++++ Exercise material ++++

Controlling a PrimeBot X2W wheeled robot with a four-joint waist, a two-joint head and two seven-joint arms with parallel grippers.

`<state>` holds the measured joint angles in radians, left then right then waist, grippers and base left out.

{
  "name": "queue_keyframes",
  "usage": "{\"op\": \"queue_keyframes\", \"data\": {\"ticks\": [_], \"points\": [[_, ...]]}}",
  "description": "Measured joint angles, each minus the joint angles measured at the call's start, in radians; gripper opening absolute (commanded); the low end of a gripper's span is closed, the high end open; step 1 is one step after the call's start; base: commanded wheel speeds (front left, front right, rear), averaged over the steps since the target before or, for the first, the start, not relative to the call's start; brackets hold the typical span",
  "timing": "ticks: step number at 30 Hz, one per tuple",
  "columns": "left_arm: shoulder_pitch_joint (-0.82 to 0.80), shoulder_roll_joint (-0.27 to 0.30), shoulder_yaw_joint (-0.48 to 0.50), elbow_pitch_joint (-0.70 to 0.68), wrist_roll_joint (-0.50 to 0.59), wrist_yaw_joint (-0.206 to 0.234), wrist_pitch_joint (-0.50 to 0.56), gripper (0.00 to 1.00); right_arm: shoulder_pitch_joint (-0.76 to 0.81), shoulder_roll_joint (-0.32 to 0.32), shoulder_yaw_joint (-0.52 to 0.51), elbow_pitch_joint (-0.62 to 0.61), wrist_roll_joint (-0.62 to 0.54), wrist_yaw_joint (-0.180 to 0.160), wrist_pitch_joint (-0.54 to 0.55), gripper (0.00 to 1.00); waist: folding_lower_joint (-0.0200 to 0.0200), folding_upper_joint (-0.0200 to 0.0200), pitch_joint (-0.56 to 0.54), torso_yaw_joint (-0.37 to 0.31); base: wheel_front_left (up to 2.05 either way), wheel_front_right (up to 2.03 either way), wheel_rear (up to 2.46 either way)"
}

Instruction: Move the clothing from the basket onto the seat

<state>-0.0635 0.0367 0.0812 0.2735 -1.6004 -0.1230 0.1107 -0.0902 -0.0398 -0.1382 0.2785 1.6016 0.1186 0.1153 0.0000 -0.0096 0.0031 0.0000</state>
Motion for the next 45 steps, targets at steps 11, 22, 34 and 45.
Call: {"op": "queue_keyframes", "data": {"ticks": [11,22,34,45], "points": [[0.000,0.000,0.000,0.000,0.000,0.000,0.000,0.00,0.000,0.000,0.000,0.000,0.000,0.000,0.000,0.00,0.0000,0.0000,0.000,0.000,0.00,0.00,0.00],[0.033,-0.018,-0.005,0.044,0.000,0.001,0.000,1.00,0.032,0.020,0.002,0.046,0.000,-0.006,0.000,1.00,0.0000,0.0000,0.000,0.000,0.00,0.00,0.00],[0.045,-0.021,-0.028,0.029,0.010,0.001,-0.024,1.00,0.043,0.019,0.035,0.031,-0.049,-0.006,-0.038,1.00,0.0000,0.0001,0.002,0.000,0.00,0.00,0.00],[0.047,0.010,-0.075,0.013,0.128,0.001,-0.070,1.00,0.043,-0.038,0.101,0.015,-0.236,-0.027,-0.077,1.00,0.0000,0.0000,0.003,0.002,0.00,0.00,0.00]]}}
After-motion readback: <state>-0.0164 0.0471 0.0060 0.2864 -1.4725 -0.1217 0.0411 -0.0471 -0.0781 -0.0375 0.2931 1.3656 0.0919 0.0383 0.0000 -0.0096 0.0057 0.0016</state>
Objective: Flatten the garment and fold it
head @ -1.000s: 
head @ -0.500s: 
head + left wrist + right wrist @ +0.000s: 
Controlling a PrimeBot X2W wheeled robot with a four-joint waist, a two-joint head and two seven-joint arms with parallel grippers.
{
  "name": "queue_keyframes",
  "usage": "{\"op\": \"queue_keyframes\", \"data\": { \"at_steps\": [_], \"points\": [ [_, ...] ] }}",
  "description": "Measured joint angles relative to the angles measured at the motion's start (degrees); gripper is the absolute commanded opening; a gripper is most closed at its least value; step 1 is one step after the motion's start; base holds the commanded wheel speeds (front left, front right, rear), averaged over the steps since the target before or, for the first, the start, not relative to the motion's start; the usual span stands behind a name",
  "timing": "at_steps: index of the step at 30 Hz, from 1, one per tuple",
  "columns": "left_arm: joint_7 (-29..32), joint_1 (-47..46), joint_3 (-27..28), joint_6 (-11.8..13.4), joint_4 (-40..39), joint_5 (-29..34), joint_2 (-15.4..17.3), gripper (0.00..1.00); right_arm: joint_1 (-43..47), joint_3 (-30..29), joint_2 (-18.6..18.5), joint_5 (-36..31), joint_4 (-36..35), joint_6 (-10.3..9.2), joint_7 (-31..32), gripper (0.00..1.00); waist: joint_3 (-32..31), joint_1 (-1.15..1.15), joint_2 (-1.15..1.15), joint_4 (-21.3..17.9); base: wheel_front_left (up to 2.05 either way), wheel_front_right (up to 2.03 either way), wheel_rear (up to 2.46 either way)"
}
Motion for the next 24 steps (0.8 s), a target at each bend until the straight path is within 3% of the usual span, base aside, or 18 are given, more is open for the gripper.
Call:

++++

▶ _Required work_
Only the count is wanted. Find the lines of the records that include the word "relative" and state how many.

▶ _Reply_
2